### [Collected material]
※

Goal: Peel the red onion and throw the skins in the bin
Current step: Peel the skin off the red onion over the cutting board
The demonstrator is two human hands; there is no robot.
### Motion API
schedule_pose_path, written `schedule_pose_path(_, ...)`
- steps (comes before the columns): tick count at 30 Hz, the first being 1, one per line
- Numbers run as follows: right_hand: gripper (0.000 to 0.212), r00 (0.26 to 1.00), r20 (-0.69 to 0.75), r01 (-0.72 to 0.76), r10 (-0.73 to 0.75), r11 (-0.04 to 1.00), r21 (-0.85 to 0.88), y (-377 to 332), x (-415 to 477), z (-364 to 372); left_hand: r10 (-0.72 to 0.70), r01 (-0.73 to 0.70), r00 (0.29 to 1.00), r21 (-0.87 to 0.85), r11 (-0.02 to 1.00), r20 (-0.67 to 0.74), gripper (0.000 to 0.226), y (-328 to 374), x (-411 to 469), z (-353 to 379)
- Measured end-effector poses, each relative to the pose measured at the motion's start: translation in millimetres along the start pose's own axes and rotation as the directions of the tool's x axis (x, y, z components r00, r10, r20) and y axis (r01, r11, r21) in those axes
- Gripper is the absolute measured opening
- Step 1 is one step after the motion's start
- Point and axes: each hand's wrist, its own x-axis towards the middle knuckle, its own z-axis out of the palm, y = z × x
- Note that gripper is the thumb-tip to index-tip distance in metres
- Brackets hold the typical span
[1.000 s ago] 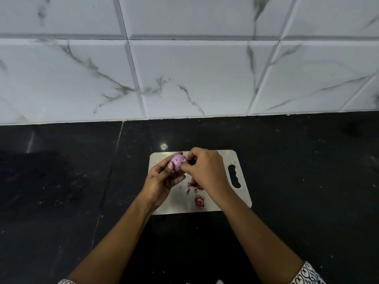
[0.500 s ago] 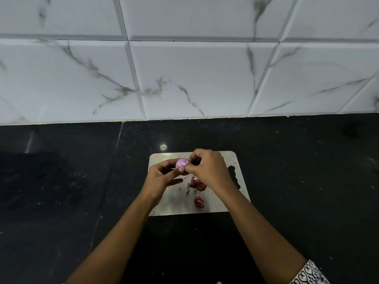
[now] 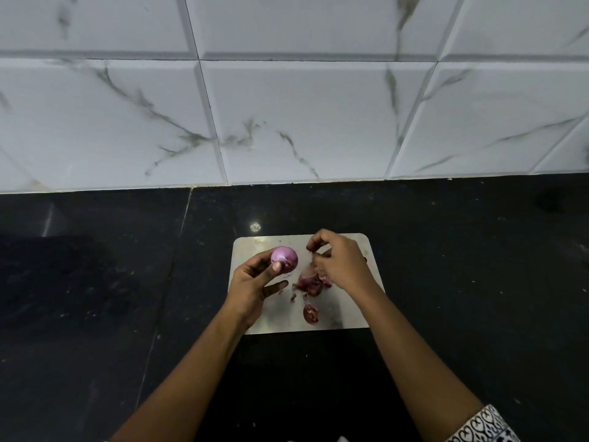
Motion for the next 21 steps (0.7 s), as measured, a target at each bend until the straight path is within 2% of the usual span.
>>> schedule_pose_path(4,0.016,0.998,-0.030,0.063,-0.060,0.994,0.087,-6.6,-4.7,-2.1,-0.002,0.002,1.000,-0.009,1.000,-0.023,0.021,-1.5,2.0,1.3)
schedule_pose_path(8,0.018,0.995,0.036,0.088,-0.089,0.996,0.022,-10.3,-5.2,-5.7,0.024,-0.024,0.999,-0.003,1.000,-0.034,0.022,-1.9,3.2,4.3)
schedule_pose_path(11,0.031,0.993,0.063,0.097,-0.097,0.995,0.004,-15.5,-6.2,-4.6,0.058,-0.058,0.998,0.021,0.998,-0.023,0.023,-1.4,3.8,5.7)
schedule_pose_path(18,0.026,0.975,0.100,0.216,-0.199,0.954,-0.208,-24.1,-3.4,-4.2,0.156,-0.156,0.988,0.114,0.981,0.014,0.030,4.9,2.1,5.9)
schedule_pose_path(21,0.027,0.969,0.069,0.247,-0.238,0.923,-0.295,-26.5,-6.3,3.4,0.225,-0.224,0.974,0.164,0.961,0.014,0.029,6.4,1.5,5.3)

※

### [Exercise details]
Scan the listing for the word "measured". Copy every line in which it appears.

### [Answer area]
- Measured end-effector poses, each relative to the pose measured at the motion's start: translation in millimetres along the start pose's own axes and rotation as the directions of the tool's x axis (x, y, z components r00, r10, r20) and y axis (r01, r11, r21) in those axes
- Gripper is the absolute measured opening
Motion for the next 21 steps (0.7 s), as measured, a target at each bend until the straight path is within 2% of the usual span.

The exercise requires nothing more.